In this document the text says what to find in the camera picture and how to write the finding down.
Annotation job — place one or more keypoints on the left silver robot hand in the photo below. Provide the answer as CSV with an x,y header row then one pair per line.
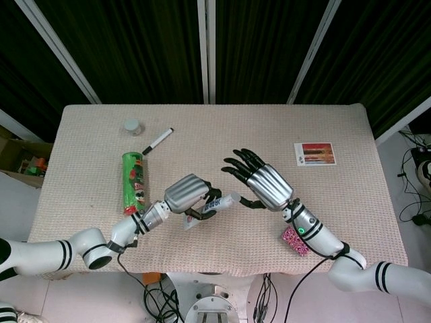
x,y
184,196

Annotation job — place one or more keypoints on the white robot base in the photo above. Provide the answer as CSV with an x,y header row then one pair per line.
x,y
208,299

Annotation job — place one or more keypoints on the green chips can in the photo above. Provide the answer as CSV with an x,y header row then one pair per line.
x,y
135,183

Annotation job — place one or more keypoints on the white tube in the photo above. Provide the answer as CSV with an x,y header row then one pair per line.
x,y
210,209

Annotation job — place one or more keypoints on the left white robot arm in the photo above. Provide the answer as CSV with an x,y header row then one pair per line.
x,y
84,247

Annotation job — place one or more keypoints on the red striped picture card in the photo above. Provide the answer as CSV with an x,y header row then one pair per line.
x,y
315,154

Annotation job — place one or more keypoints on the beige woven tablecloth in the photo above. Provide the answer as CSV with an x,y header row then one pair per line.
x,y
235,134

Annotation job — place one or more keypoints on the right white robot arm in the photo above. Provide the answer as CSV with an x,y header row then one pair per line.
x,y
340,252

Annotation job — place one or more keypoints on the black and white marker pen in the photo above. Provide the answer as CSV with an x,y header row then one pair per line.
x,y
157,141

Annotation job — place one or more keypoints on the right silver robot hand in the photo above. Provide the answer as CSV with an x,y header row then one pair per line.
x,y
269,185

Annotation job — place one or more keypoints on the grey round cap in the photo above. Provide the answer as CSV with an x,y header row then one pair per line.
x,y
133,126

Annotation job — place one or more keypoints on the pink patterned small box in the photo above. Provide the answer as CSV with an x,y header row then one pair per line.
x,y
295,241

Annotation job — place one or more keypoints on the orange small object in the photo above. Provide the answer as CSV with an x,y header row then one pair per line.
x,y
151,278

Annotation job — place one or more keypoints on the white frame post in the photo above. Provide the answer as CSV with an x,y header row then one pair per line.
x,y
313,50
62,50
206,50

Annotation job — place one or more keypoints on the cardboard box with items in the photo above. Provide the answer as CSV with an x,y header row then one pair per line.
x,y
20,161

^^^^

**About this exercise**
Print all the material above exactly, and drop the images.

**Task answer**
In this document the text says what to find in the camera picture and how to write the finding down.
Annotation job — place one or more keypoints on the left silver robot hand in the photo below. Provide the answer as CSV with an x,y header row then one pair per line.
x,y
184,196

Annotation job — place one or more keypoints on the white robot base in the photo above. Provide the answer as CSV with an x,y header row then one pair per line.
x,y
208,299

Annotation job — place one or more keypoints on the green chips can in the photo above. Provide the answer as CSV with an x,y header row then one pair per line.
x,y
135,183

Annotation job — place one or more keypoints on the white tube in the photo above. Provide the answer as CSV with an x,y header row then one pair per line.
x,y
210,209

Annotation job — place one or more keypoints on the left white robot arm in the photo above. Provide the answer as CSV with an x,y header row then one pair per line.
x,y
84,247

Annotation job — place one or more keypoints on the red striped picture card in the photo above. Provide the answer as CSV with an x,y header row then one pair per line.
x,y
315,154

Annotation job — place one or more keypoints on the beige woven tablecloth in the photo above. Provide the answer as CSV with an x,y header row then one pair per line.
x,y
235,134

Annotation job — place one or more keypoints on the right white robot arm in the photo above. Provide the answer as CSV with an x,y header row then one pair per line.
x,y
340,252

Annotation job — place one or more keypoints on the black and white marker pen in the photo above. Provide the answer as CSV with an x,y header row then one pair per line.
x,y
157,141

Annotation job — place one or more keypoints on the right silver robot hand in the photo above. Provide the answer as CSV with an x,y header row then one pair per line.
x,y
269,185

Annotation job — place one or more keypoints on the grey round cap in the photo above. Provide the answer as CSV with an x,y header row then one pair per line.
x,y
133,126

Annotation job — place one or more keypoints on the pink patterned small box in the photo above. Provide the answer as CSV with an x,y header row then one pair per line.
x,y
295,241

Annotation job — place one or more keypoints on the orange small object in the photo above. Provide the answer as CSV with an x,y header row then one pair per line.
x,y
151,278

Annotation job — place one or more keypoints on the white frame post in the photo above. Provide the answer as CSV with an x,y header row then one pair per line.
x,y
313,50
62,50
206,50

Annotation job — place one or more keypoints on the cardboard box with items in the photo above. Provide the answer as CSV with an x,y header row then one pair per line.
x,y
20,161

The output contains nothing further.